Berkurban untuk budaya
Manusia rata-rata menyukai kemenangan dan perbuatan menindas atau mengalahkan dengan tetap merasa benar karena dilegitimasi oleh hukum yang disepakati bersama apalagi jika hukum tersebut adalah hukum agama. Begitupun dalam hal menyembelih hewan, banyak yang menyangka bahwa hewan sembelihan pantas diperlakukan secara tertindas dan kasar.
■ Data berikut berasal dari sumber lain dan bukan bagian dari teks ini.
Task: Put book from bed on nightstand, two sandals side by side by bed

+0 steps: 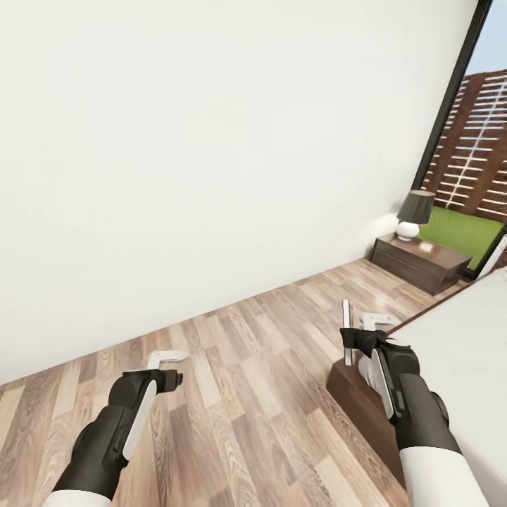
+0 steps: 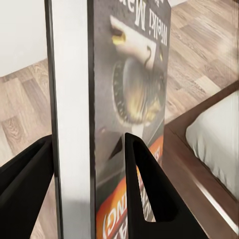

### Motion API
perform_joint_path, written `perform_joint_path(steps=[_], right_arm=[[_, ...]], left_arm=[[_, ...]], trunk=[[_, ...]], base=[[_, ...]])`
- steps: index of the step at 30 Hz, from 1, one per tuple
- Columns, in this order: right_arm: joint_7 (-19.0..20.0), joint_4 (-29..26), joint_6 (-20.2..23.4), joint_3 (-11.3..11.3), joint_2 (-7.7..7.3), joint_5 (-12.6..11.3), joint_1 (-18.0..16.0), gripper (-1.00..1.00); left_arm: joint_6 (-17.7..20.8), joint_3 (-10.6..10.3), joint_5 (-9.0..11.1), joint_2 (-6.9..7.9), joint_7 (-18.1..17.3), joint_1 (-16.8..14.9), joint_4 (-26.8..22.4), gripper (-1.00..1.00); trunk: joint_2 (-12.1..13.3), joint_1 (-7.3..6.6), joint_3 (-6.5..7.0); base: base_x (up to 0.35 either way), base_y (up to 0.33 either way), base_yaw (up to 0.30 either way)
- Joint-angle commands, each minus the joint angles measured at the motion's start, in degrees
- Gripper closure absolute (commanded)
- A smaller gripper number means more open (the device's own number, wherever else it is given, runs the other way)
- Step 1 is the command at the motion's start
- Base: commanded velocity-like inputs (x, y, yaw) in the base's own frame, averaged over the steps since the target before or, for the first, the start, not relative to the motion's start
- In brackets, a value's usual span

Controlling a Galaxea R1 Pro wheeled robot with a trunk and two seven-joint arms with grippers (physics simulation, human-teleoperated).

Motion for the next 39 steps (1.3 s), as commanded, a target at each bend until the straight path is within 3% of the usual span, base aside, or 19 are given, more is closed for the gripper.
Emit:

Untuk menemukan kesadaran bahwa hewan sembelihan apalagi dalam rangka berkurban tidaklah benar jika diperlakukan demikian mungkin bisa saja diperintahkan melalui kitab, namun akan lebih bermutu jika manusia menemukannya sendiri melalui akal. Justru hewan sembelihan ini harus diperlakukan secara baik, santun, dan penuh penghormatan. Mungkin salah satu fungsi berkurban yang repetitif setiap tahun sekali sebagai tradisi tahuhan ini salah satu fungsinya adalah membuat manusia mampu menemukan kelemah-lembutan dan sikap terhormat sebagai manusia karena mampu menindas dan mengalahkan nafsu pembantaian. Dalam hal ini, melatih diri dengan memperlakukan hewan kurban yang jelas lemah dan tak memiliki kuasa dengan perlakuan penuh penghormatan, dengan akhlak yang mulia, dan senantiasa bersyukur menjadi sangat penting dimiliki sebagai sikap utama sebagai seorang muslim.
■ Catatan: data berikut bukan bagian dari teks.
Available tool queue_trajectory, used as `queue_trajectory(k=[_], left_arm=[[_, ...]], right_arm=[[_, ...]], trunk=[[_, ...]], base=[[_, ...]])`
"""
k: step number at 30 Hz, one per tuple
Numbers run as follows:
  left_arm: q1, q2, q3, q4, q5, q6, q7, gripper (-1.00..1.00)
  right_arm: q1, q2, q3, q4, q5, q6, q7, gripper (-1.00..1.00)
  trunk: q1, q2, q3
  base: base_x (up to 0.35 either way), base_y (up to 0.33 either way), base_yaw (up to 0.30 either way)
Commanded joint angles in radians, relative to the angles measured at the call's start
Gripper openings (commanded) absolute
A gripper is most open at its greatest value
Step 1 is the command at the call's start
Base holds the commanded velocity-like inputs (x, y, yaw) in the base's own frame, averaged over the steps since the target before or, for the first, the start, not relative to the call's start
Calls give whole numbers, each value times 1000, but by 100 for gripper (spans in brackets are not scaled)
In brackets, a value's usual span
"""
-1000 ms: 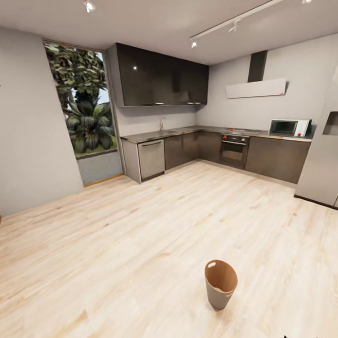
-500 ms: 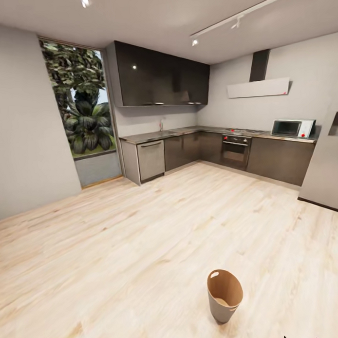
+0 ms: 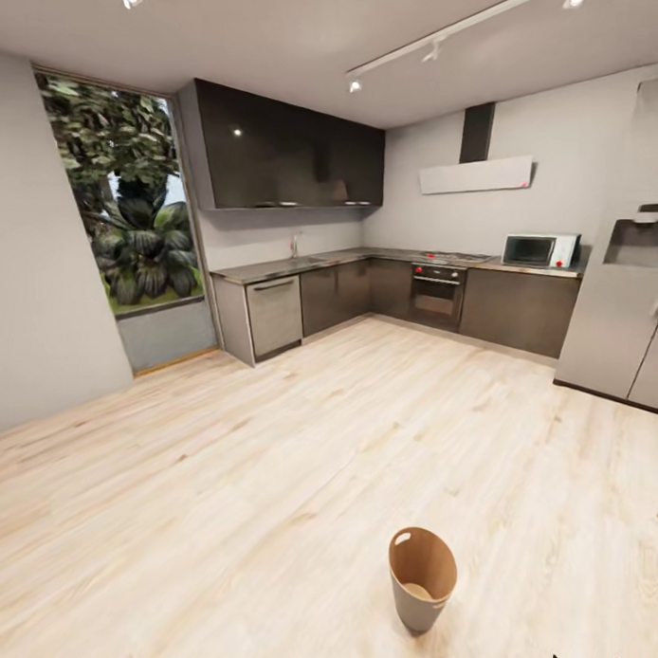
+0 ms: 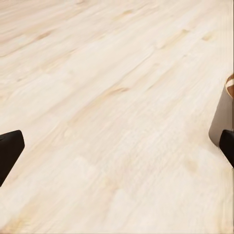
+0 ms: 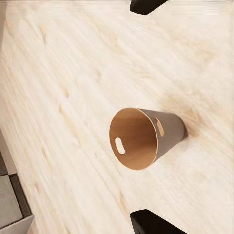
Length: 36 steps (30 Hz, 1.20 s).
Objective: Put the three can of soda from the living room inside the tash can in the kitchen.
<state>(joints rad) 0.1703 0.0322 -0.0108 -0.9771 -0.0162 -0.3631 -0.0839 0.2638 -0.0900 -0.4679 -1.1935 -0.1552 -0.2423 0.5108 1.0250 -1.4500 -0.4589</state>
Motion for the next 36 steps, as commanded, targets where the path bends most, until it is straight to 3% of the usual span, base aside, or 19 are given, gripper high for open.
queue_trajectory(k=[1, 17, 26, 30, 33, 36], left_arm=[[0, 0, 0, 0, 0, 1, -1, 100], [0, 0, 0, 0, 0, 0, 2, 100], [0, -1, 0, 8, 1, -1, 4, 100], [0, -2, 3, 24, 1, -1, 6, 100], [0, -3, 5, 34, 2, 0, 6, 100], [0, -5, 6, 43, 2, 0, 7, 100]], right_arm=[[0, 0, 0, 0, 0, 0, 0, 100], [0, 1, 0, 8, 2, 0, 0, 100], [-11, -5, -1, 6, 2, 10, 0, 100], [-68, -14, -2, -24, 6, 131, 0, 100], [-129, -29, -3, -35, 20, 298, -1, 100], [-226, -64, -3, -37, 66, 478, -1, 100]], trunk=[[0, 0, 1], [0, 0, 3], [0, 0, 3], [0, 0, 3], [0, 0, 3], [0, 0, 3]], base=[[226, 44, -184], [288, 69, -46], [78, 19, -1], [14, 3, 0], [6, 1, 0], [3, 1, 0]])
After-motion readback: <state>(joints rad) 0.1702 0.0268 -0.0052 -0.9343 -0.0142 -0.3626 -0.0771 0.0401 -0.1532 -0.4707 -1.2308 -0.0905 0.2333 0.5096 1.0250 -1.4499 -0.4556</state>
Kenapa ini penting? Karena sikap memperlakukan pihak lemah, tak berdaya dan tak memiliki payung hukum yang kuat lebih mendorong pihak yang lebih kuat untuk berbuat sewenang-wenang kepada mereka yang lebih lemah.
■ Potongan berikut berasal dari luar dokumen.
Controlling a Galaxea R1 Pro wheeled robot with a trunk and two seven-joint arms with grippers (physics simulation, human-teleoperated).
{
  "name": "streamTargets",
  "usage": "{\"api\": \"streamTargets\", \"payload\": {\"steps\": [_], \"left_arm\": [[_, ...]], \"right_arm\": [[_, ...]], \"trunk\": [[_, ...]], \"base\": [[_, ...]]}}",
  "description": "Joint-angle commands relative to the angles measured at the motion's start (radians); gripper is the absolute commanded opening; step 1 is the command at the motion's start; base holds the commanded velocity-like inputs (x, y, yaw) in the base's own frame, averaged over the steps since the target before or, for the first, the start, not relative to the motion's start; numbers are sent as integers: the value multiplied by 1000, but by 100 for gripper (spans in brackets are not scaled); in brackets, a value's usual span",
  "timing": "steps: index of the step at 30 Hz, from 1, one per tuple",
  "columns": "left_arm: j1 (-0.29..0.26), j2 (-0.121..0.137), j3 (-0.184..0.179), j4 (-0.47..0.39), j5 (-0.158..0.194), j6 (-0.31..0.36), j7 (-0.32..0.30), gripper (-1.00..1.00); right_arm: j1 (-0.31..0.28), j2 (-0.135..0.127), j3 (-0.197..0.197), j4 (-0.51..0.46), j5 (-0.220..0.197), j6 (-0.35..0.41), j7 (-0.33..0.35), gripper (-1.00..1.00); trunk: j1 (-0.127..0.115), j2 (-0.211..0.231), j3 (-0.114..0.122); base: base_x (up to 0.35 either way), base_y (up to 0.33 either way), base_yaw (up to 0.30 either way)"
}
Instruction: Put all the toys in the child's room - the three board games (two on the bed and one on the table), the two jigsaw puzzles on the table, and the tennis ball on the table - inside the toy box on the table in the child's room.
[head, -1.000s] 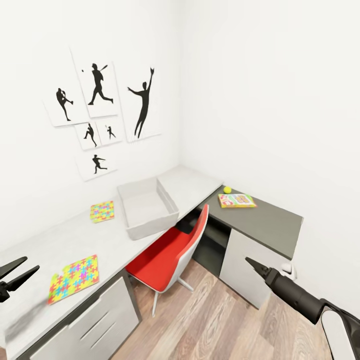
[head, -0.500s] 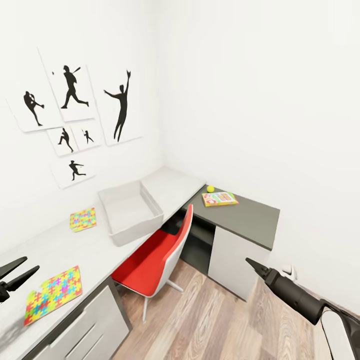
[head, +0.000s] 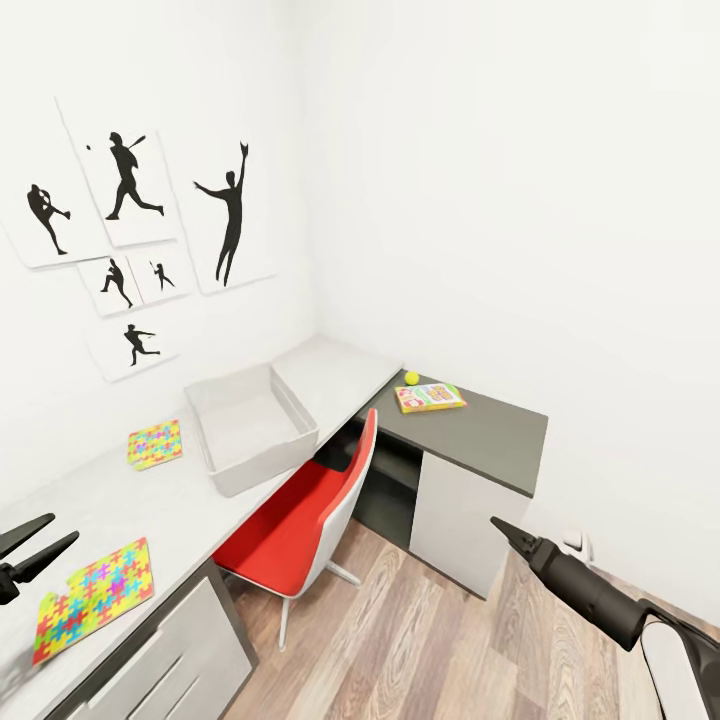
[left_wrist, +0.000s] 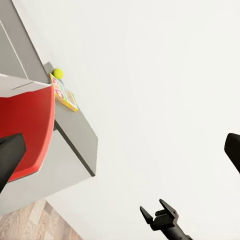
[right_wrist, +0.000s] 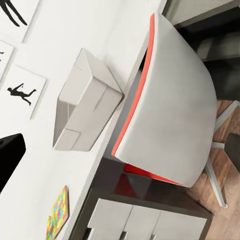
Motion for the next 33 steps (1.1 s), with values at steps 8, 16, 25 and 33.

Di Hari Raya Kurban, baik yang berkurban maupun yang tidak, juga memiliki kesempatan untuk mengelola batas dan keseimbangan dalam kondisi ketika mendapatkan hidangan yang melimpah. Sebisa mungkin, bukan pelampiasan dan kerakusan yang muncul, namun pengendalian diri yang seharusnya lebih mengutama.
Berkurban untuk ruhani
Berkurban, ketika berhasil mengingatkan untuk menyatakan syukur kepada Tuhan, menyatakan kerelaan dalam hal mempersembahkan yang terbaik. Menjaga kemuliaan akhlak, memperlakukan yang lemah dengan penuh penghormatan dan adab yang santun. Menjaga lidah dan keinginan dengan mengendalikan dan membatasi diri, bukan meliarkan dan melampiaskan selera. Maka, dengan demikian akan terjadi momentum pertemuan kepada Tuhan secara lebih dekat dan akurat. Jiwa menjadi lebih bening, pikiran lebih nalar, perilaku lebih tertuntun, dan rasa tentram makin terasa. Kesehatan ruhani terangkai dari sejak cara memperoleh dana, bertransaksi, memperlakukan hewan, adab menyembelih, adab perlakuan saat memotong-motong daging, dan pendistribusian secara amanah dan sebisa mungkin menjunjung keadilan.